What you will do: Could you write out all of the data again, word for word?

Given data:
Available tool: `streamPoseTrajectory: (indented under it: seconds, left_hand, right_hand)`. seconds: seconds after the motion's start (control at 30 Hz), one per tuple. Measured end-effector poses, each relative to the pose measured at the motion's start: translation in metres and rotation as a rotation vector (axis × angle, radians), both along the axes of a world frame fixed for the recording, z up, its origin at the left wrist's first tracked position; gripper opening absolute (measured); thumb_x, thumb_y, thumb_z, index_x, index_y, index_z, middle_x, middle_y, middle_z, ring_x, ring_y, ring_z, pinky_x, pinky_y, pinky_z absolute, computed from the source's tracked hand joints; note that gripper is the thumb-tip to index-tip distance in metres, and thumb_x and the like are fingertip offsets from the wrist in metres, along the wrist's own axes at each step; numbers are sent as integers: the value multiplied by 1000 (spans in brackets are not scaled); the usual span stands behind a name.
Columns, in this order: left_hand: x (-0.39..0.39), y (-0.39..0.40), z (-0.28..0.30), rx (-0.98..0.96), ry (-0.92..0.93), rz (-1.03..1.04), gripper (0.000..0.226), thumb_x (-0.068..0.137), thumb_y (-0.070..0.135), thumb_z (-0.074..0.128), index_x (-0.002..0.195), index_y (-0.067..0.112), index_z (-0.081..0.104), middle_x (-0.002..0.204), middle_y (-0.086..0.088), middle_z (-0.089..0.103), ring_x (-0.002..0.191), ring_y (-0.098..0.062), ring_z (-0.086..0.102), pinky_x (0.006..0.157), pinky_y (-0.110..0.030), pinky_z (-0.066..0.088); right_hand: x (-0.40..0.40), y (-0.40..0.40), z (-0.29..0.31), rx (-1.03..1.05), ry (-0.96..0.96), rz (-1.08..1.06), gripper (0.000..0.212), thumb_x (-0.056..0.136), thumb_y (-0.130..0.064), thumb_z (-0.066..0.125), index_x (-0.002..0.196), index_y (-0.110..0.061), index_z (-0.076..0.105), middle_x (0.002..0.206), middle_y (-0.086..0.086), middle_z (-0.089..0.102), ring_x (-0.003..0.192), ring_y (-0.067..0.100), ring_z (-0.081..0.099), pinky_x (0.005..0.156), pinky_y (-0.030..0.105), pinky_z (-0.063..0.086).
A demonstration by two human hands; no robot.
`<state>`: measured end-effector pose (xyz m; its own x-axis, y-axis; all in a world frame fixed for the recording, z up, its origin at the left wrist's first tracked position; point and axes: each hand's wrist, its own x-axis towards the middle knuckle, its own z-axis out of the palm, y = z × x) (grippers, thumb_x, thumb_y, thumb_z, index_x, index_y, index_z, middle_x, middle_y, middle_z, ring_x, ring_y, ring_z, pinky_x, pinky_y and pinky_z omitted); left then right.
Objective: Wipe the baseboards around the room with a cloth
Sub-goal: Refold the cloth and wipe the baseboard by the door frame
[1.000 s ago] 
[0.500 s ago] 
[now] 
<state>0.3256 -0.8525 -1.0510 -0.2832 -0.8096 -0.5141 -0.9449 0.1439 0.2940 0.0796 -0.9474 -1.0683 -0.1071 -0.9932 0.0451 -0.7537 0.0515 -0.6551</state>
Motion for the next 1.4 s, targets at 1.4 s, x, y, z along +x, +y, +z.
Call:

Answer to the exercise:
Available tool: `streamPoseTrajectory: (indented under it: seconds, left_hand, right_hand)`. seconds: seconds after the motion's start (control at 30 Hz), one per tuple. Measured end-effector poses, each relative to the pose measured at the motion's start: translation in metres and rotation as a rotation vector (axis × angle, radians), both along the axes of a world frame fixed for the recording, z up, its origin at the left wrist's first tracked position; gripper opening absolute (measured); thumb_x, thumb_y, thumb_z, index_x, index_y, index_z, middle_x, middle_y, middle_z, ring_x, ring_y, ring_z, pinky_x, pinky_y, pinky_z absolute, computed from the source's tracked hand joints; note that gripper is the thumb-tip to index-tip distance in metres, and thumb_x and the like are fingertip offsets from the wrist in metres, along the wrist's own axes at each step; numbers are sent as integers: the value multiplied by 1000 (spans in brackets are not scaled); the usual span stands behind a name.
Columns, in this order: left_hand: x (-0.39..0.39), y (-0.39..0.40), z (-0.28..0.30), rx (-0.98..0.96), ry (-0.92..0.93), rz (-1.03..1.04), gripper (0.000..0.226), thumb_x (-0.068..0.137), thumb_y (-0.070..0.135), thumb_z (-0.074..0.128), index_x (-0.002..0.195), index_y (-0.067..0.112), index_z (-0.081..0.104), middle_x (-0.002..0.204), middle_y (-0.086..0.088), middle_z (-0.089..0.103), ring_x (-0.002..0.191), ring_y (-0.098..0.062), ring_z (-0.086..0.102), pinky_x (0.006..0.157), pinky_y (-0.110..0.030), pinky_z (-0.066..0.088); right_hand: x (-0.40..0.40), y (-0.40..0.40), z (-0.29..0.31), rx (-1.03..1.05), ry (-0.96..0.96), rz (-1.08..1.06), gripper (0.000..0.212), thumb_x (-0.056..0.136), thumb_y (-0.130..0.064), thumb_z (-0.066..0.125), index_x (-0.002..0.196), index_y (-0.110..0.061), index_z (-0.076..0.105), middle_x (0.002..0.206), middle_y (-0.086..0.086), middle_z (-0.089..0.102), ring_x (-0.003..0.192), ring_y (-0.067..0.100), ring_z (-0.081..0.099), pinky_x (0.005..0.156), pinky_y (-0.030..0.105), pinky_z (-0.063..0.086).
A demonstration by two human hands; no robot.
`<state>`: measured end-effector pose (xyz m; its own x-axis, y-axis; all in a world frame fixed for the recording, z up, its origin at the left wrist's first tracked position; point and axes: each hand's wrist, its own x-axis towards the middle knuckle, its own z-axis out of the palm, y = z × x) (grippers, thumb_x, thumb_y, thumb_z, index_x, index_y, index_z, middle_x, middle_y, middle_z, ring_x, ring_y, ring_z, pinky_x, pinky_y and pinky_z omitted); left then right.
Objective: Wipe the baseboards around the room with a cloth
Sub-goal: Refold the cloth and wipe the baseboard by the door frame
[1.000 s ago] 
[0.500 s ago] 
[now] 
<state>0.3256 -0.8525 -1.0510 -0.2832 -0.8096 -0.5141 -0.9449 0.1439 0.2940 0.0796 -0.9474 -1.0683 -0.1071 -0.9932 0.0451 -0.7537 0.0515 -0.6551</state>
Motion for the next 1.4 s, targets at 1.4 s, x, y, z along +x, +y, +z.
Call:

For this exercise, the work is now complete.